If the Chancellor of the Exchequer follows through the Conservative party’s manifesto commitments when he delivers his emergency Budget on 8 July, GPs will be confronted with a mixed bag of changes.
Increases in income tax and inheritance tax thresholds, together with help with allowances on capital expenditure could bring benefits, but the predicted increase in personal allowances will be a double-edged sword, depending on how much a GP earns.
And the reduction in tax relief on pension contributions could see higher-earning GPs leaving the NHS pension scheme altogether, which could be either positive or negative, depending on your perspective.
Importantly, the threshold at which 40% tax starts to be paid is to be increased by the end of the parliament from £42,385 to £50,000. This is an annual saving of £1,523 for GPs who have a taxable income in excess of £50,000.
One of the most touted manifesto promises, that the inheritance tax threshold is to be increased to £1m per couple, is subject to the significant caveat that the extension of the nil rate band from the current £325,000 to £500,000 (£1m per couple) only applies to the main residence.
Also the extra allowance will be tapered away from bequests of more than £2m, with those of more than £2.35m not benefiting at all.
The annual investment allowance is the amount on which 100% tax relief can be claimed for capital equipment, such as the practice telephone system, ECG machine, blood pressure monitor or fitting out an extension.
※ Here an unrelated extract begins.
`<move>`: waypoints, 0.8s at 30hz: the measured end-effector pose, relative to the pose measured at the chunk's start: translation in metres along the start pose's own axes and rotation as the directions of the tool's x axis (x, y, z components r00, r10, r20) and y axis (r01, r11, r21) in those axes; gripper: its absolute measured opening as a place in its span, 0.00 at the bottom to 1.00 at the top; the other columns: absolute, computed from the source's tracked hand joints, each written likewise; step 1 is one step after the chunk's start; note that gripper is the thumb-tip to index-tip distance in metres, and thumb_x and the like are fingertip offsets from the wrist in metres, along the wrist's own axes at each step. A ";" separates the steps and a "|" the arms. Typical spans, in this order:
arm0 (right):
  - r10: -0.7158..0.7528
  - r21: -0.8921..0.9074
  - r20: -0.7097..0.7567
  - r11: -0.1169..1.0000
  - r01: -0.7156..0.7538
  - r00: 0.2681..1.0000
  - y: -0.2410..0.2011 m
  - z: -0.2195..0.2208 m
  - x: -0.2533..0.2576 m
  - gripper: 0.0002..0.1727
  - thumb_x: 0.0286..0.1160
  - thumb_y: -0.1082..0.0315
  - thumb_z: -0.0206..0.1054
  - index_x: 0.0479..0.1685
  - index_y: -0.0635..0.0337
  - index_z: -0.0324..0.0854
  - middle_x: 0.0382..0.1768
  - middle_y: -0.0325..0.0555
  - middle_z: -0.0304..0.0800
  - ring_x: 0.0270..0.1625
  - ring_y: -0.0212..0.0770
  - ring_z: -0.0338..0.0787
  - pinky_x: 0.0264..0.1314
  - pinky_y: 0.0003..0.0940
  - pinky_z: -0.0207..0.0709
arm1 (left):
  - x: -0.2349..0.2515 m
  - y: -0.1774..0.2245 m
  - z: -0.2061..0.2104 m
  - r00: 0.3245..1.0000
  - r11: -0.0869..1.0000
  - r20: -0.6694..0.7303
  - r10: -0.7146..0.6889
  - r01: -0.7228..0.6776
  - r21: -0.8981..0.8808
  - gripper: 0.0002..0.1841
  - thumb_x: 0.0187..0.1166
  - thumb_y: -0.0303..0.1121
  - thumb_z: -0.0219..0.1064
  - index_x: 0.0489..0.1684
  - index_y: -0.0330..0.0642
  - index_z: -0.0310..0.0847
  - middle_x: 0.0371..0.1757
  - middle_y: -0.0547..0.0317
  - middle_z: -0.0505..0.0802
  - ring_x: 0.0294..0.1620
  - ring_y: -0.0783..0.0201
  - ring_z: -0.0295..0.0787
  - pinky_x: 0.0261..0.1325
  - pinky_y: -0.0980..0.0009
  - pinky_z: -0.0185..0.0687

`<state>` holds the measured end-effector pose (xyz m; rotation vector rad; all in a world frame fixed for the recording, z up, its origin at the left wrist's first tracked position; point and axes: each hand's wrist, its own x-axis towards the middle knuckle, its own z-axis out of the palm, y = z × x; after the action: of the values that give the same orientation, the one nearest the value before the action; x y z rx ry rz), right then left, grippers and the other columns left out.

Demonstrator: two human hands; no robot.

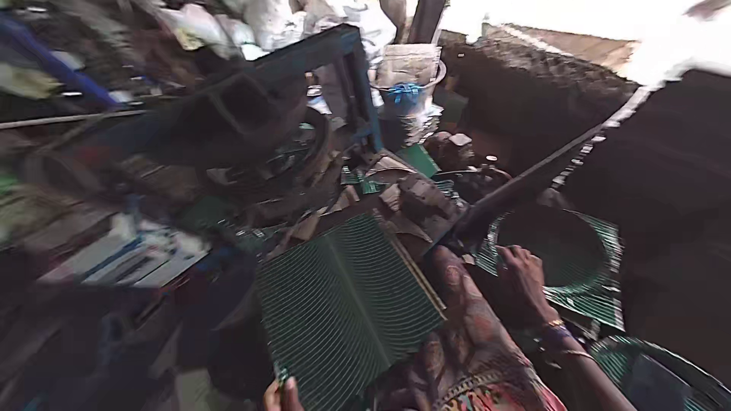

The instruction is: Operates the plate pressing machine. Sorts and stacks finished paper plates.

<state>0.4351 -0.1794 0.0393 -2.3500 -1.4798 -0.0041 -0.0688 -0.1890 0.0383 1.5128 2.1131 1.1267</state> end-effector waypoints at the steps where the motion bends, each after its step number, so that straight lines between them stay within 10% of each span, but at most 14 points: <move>1: -0.075 0.051 -0.082 0.996 0.080 0.994 -0.016 -0.007 0.007 0.16 0.80 0.70 0.60 0.58 0.63 0.89 0.55 0.68 0.89 0.61 0.70 0.87 0.64 0.68 0.73 | 0.001 0.000 0.000 0.996 0.994 -0.068 0.055 -0.048 0.097 0.21 0.86 0.33 0.58 0.63 0.17 0.77 0.61 0.23 0.86 0.66 0.39 0.84 0.75 0.51 0.74; 3: -0.231 0.133 -0.204 0.956 0.260 0.951 -0.047 -0.011 0.013 0.17 0.81 0.66 0.56 0.53 0.61 0.90 0.51 0.63 0.91 0.57 0.66 0.89 0.61 0.63 0.76 | 0.006 -0.003 -0.003 0.967 0.968 -0.185 0.176 -0.136 0.210 0.22 0.84 0.35 0.59 0.58 0.19 0.82 0.62 0.19 0.82 0.67 0.29 0.78 0.77 0.42 0.67; 5: -0.335 0.260 -0.187 0.890 0.376 0.923 -0.078 -0.004 0.011 0.16 0.78 0.64 0.60 0.53 0.59 0.91 0.48 0.58 0.93 0.53 0.61 0.92 0.53 0.61 0.84 | 0.006 0.008 -0.007 0.956 0.974 -0.227 0.186 -0.149 0.169 0.22 0.86 0.34 0.58 0.62 0.18 0.78 0.57 0.24 0.86 0.61 0.41 0.86 0.72 0.54 0.77; 8: -0.415 0.580 0.165 0.775 0.252 0.895 -0.128 0.016 -0.007 0.28 0.76 0.60 0.69 0.77 0.55 0.79 0.58 0.56 0.91 0.57 0.54 0.92 0.60 0.60 0.84 | 0.004 0.035 -0.016 0.983 0.975 -0.070 0.170 -0.178 -0.135 0.27 0.85 0.33 0.62 0.69 0.12 0.64 0.55 0.29 0.85 0.53 0.66 0.86 0.62 0.73 0.82; 10: -0.505 0.766 0.251 0.626 0.149 0.826 -0.157 0.023 -0.021 0.37 0.76 0.65 0.72 0.86 0.64 0.66 0.60 0.55 0.91 0.60 0.47 0.92 0.70 0.48 0.83 | 0.003 0.060 -0.023 0.981 0.959 0.102 0.166 -0.136 -0.250 0.36 0.78 0.34 0.71 0.75 0.12 0.59 0.64 0.25 0.83 0.63 0.59 0.87 0.70 0.66 0.82; 13: -0.555 0.867 -0.028 0.400 0.296 0.831 -0.175 0.019 -0.024 0.36 0.76 0.74 0.68 0.83 0.78 0.61 0.57 0.54 0.93 0.60 0.38 0.94 0.71 0.36 0.84 | 0.011 0.095 -0.034 0.966 0.947 0.172 0.191 -0.136 -0.290 0.33 0.76 0.32 0.72 0.73 0.13 0.66 0.63 0.27 0.86 0.63 0.58 0.88 0.70 0.65 0.82; 17: -0.328 0.769 -0.357 0.430 0.474 0.875 -0.157 -0.024 0.001 0.25 0.86 0.68 0.59 0.76 0.77 0.68 0.55 0.53 0.93 0.55 0.36 0.94 0.63 0.37 0.89 | 0.061 0.114 -0.052 0.978 0.909 0.164 0.128 -0.050 -0.414 0.39 0.79 0.37 0.67 0.85 0.20 0.56 0.81 0.25 0.72 0.83 0.52 0.72 0.84 0.59 0.67; 20: -0.162 0.783 -0.424 0.427 0.451 0.891 -0.135 -0.046 0.020 0.24 0.90 0.65 0.56 0.75 0.75 0.67 0.52 0.47 0.92 0.46 0.30 0.94 0.50 0.30 0.91 | 0.131 0.124 -0.039 0.986 0.852 0.148 0.080 0.010 -0.524 0.38 0.72 0.34 0.63 0.87 0.31 0.61 0.85 0.38 0.72 0.84 0.57 0.70 0.83 0.61 0.69; 24: -0.135 0.812 -0.426 0.379 0.444 0.895 -0.125 -0.057 0.028 0.26 0.92 0.59 0.52 0.73 0.75 0.68 0.52 0.39 0.93 0.46 0.28 0.94 0.46 0.29 0.92 | 0.256 0.146 -0.005 0.999 0.809 0.050 0.019 0.014 -0.588 0.35 0.78 0.29 0.65 0.87 0.30 0.61 0.83 0.31 0.72 0.82 0.45 0.71 0.80 0.49 0.70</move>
<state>0.3493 -0.1241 0.1352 -1.1104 -1.2429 0.2755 -0.0770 0.0585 0.1978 1.2182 1.5035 1.5384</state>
Currently set at £500,000, it is due to be reduced to £25,000 on 1 January 2016, although it is expected that a more permanent allowance – greater than £25,000 – will be announced in the Budget, which will help practices planning significant capital expenditure.
Increases in the personal allowance should, in theory, offer good news. The Coalition Government had announced that the personal allowance would increase from £10,600 in 2015/16 to £11,000 in 2017/18 and the Conservatives have promised to increase it further to £12,500 by 2020/21.
But there is no suggestion that the policy of withdrawing the personal allowance for taxpayers who earn more than £100,000 will be amended, so the increase in personal allowance will increase the effective 60% band of income tax to cover GPs earning between £100,000 and £125,000.
Take a GP with taxable income of £100,000 from the partnership. No tax would be paid on the personal allowance of £12,500; 20% tax would be paid on the basic rate band, which would come to around £6,400, and there would be 40% tax on the rest. Overall, the GP would pay £28,600 in tax. With an extra £25,000 of income, the loss of the personal allowance would result in a tax bill of £43,600, meaning the GP would take home only £10,000 of the extra earnings.
Finally, there is bound to be an increase in the number of GPs ending their active membership of the NHS pension scheme because relief on contributions will be reduced for those earning more than £150,000.
To fund the increase in the inheritance tax band, the annual allowance of £40,000 is to be tapered away to £10,000 when an individual’s income reaches £210,000.
Luke Bennett is a partner at Francis Clark LLP and a committee member of the Association of Independent Specialist Medical Accountants.